I didn't end up working out last night; Shannon and I ended up going and handing out flyers and posters for the Wax-A-Bear and Stuff a Turkey last night. I didn't end up getting home until almost 9 o'clock. I forgot to eat dinner, so I little pita sammich and then crashed the heck out.
This morning I woke up still tired. I drank some coffee from McDonalds. Probably not the healthiest, but it was non-fat milk, right? It's fine; I'm going to work out tonight, regardless of how tired I am. I might go down to the gym at home and use the elliptical. I still haven't turned in my papers for the gym at work because I forgot to get a lock for a locker there. Maybe if I'm super motivated today, I'll go to Lowe's and pick one up. Otherwise, my only goal for today is to muster up enough energy to work out, even if it's only for a little bit.

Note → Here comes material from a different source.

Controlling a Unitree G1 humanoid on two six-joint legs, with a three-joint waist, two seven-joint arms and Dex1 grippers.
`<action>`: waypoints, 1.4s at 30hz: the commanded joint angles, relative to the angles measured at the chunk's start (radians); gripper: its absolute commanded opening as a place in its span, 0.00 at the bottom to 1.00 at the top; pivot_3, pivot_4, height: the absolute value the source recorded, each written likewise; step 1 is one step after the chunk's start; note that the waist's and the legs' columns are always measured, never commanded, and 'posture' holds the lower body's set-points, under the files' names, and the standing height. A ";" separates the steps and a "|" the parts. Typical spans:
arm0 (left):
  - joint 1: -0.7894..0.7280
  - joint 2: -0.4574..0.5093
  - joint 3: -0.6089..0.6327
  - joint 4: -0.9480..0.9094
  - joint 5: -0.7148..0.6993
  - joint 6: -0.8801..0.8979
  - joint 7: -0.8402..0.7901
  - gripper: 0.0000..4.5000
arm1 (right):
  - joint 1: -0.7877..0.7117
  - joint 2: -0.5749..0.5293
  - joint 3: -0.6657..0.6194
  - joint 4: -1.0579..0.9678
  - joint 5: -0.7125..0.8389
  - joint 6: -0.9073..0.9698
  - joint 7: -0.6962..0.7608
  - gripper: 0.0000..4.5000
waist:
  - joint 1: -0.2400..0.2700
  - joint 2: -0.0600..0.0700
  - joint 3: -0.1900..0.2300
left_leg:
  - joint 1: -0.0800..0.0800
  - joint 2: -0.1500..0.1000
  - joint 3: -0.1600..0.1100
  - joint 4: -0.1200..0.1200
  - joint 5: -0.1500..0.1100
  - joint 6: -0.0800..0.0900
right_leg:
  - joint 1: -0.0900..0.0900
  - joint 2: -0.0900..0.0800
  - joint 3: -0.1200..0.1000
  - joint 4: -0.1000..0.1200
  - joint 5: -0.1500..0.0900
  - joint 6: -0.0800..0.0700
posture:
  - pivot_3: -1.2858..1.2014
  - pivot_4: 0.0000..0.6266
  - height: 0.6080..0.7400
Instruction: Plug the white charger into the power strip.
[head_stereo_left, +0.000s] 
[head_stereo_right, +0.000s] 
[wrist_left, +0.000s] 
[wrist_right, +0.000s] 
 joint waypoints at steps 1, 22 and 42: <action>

On another note, I'm feeling fat today. I saw some of the pictures of me dressed up for the costume contest this weekend and was displeased. Despite looking pretty cute, I still looked extremely chubby. Normally it doesn't bug me. For some reason, I can look in the mirror and see the cute, but when I look at a photo i don't. I look at photos and it's like I'm a different person, one who is much fatter than when I look in the mirror. Is that weird? I don't know. Regardless, it's made me kind of self conscious lately, which is not normal for me. It's a little depressing, but I have to get past that. I can't let it get me down; I have to make it motivate me. This is something I can CHANGE. I just have to work at it. I just have to keep telling myself that.